Monday, April 28, 2008

TLA 2008 Conference Notes, Day 3: Reference 2.0 session

Title of session: Reference 2.0: Using New Web Technologies to Enhance Public Services
Presenters: Miranda Bennett (University of Houston), Susan Clarke (Stephen F. Austin), Eric Frierson (University of Michigan, Ann Arbor).


This will be brief because I actually walked out of the session. I was hoping for something a bit more substantial, and this boiled down to a "101" session. This is basically the kind of presentation that was ok two years ago, and that I think we should be done and over by now. I will go ahead and be blunt: if you are a librarian who by now does not know what is a blog, what is a feed reader and what it is used for, you have no business being a librarian. Why? Because a librarian should have intellectual curiosity among other things, and such intellectual curiosity would have guided said librarian to find out what those things are. I am not saying a librarian needs to have a blog. Blogging does not work for everybody. I know; there are days when I wonder if it works for me. But at the absolute minimum, a librarian should know what these things are, making yet another session on "This is a blog. This is what you do with it. You can search for them on Technorati, and you can keep track of them on Bloglines" unnecessary. It's called keeping up. I basically stayed out of politeness until the first speaker was done, but had I known, I would have picked a different session or just slept in that morning.

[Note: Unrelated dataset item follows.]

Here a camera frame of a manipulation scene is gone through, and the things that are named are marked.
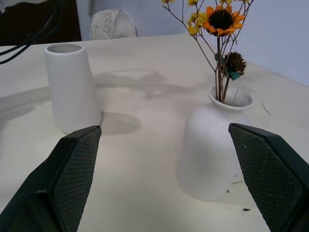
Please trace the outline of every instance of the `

You see, when the program description said "discover practical applications of Web 2.0 in reference and public services," I was expecting exactly that. How are these things used at the reference desk and at service points? Are you using a del.icio.us account maybe to keep track of commonly used resources at the desk? How exactly are you using a blog for reference work, if you are, and what is the success of that endeavor? Internal blogs as knowledge base for instance? Anyone doing that? How's that work and how would it be different than a wiki? And how is patron use being assessed? Because I hear a lot about how libraries set up the tools, but I don't hear any evidence of assessment or whether they have an active audience or not. Sure, your webpage may look slick with 20 blogs and 50 subject wikis on them, but are they being used, how do you know? What feedback mechanisms do you have in place and are they working for you or not? And if they are not working, what would you do differently so the rest of us can learn from that? Now that would be a session worth getting up for at 8:00am. I am sure other librarians better or more experienced than me could come up with better questions of what they would like to know. Just my two cents.

1 comment:

Anonymous said...

You are right; sessions that you described are getting boring. Hopefully they will be exchanged by the topics you suggest.